Thirty-eight years ago, Mount St. Helens erupted in Washington, spewing ash, rock, and hot gasses into the air and causing mud to flow down the mountainsides.

Thirty-eight years ago, Mount St. Helens erupted in Washington, spewing ash, rock, and hot gasses into the air and causing mud to flow down the mountainsides.

The eruption took place on May 18, 1980, at 8:32 a.m. PDT and was "the deadliest and most economically destructive volcanic event in the history of the United States," according to the National Oceanic and Atmospheric Administration.

The eruption killed 57 people and caused more than a billion dollars in damage. Ash blanketed the Pacific Northwest and stretched into 11 states and Canada. Fatalities included photojournalist Reid Blackburn, a USGS volcanologists named David Johnston and Harry Truman, a lodge owner in his 80s who rose to fame after he refused to leave the mountain in the weeks preceding the eruption.

Autopsies showed that most of the people killed in the eruption likely died from asphyxiation after inhaling hot ash, according to the USGS.

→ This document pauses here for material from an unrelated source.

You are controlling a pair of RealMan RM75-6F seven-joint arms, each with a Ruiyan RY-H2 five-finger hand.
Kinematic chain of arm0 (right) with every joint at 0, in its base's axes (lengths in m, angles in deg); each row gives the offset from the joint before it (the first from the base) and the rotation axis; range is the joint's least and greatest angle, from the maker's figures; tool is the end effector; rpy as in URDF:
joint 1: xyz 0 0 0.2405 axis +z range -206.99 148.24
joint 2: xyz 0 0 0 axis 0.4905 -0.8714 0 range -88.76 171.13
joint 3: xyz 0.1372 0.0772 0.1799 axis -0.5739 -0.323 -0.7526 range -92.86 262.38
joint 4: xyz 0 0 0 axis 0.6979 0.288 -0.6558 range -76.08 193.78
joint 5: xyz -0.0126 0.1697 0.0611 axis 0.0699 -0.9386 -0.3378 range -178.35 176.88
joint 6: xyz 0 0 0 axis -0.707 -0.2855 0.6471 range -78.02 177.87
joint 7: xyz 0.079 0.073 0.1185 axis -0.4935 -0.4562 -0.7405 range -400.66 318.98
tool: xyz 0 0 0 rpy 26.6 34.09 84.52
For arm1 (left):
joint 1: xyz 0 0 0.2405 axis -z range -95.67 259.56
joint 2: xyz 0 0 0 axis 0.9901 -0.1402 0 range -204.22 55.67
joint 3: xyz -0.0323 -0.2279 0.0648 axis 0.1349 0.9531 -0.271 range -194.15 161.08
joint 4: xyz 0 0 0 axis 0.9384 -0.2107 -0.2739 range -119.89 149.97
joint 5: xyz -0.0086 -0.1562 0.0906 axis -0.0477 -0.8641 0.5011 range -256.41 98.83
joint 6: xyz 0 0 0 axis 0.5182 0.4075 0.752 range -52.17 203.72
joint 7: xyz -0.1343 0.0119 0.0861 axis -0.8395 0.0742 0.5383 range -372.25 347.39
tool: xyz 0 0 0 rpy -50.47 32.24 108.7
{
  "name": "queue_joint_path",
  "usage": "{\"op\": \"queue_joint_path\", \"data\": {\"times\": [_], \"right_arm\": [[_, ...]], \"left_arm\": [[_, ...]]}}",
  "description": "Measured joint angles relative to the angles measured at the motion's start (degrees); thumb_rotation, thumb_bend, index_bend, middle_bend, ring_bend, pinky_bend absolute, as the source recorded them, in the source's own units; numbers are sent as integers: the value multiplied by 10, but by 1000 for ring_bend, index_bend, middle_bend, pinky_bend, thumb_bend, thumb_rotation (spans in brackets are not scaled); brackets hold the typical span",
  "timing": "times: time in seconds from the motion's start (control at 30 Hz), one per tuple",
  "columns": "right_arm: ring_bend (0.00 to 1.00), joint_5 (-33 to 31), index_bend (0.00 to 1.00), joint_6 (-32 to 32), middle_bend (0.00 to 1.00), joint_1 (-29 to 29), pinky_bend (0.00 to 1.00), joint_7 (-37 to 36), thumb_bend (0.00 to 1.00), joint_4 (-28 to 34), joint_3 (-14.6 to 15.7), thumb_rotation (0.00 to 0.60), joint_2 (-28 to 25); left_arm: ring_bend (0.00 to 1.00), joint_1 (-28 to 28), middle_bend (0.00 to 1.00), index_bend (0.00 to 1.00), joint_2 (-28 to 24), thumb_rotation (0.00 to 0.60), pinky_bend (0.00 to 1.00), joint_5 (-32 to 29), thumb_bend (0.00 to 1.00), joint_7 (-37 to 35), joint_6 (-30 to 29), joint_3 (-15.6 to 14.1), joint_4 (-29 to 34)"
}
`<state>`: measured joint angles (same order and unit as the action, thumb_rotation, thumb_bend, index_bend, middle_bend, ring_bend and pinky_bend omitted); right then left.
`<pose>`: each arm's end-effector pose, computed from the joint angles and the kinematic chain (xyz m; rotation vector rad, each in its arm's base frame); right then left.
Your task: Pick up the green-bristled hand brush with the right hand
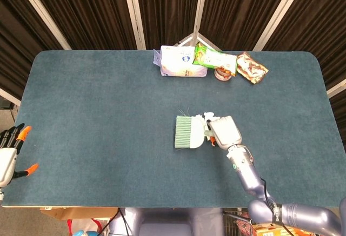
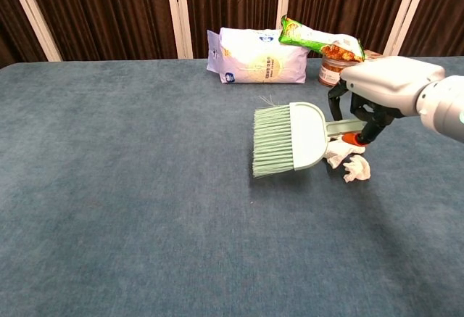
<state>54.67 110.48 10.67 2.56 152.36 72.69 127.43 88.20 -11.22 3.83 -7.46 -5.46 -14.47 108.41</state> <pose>-0.1348 -0.3320 0.0268 1.8285 -0.7469 0.7297 -0.2915 0.1971 0.1741 -1.4232 -0.9055 -0.7824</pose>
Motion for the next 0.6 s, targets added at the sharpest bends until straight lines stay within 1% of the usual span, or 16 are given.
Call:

Truman, who owned a lodge on Spirit Lake for more than 50 years, gave colorful interviews to the press.

"I'm going to stay right here because, I'll tell you why, my home and my (expletive) life's here," he told National Geographic in an interview before the disaster. "My wife and I, we both vowed years and years ago that we'd never leave Spirit Lake. We loved it. It's part of me, and I'm part of that (expletive) mountain," he said.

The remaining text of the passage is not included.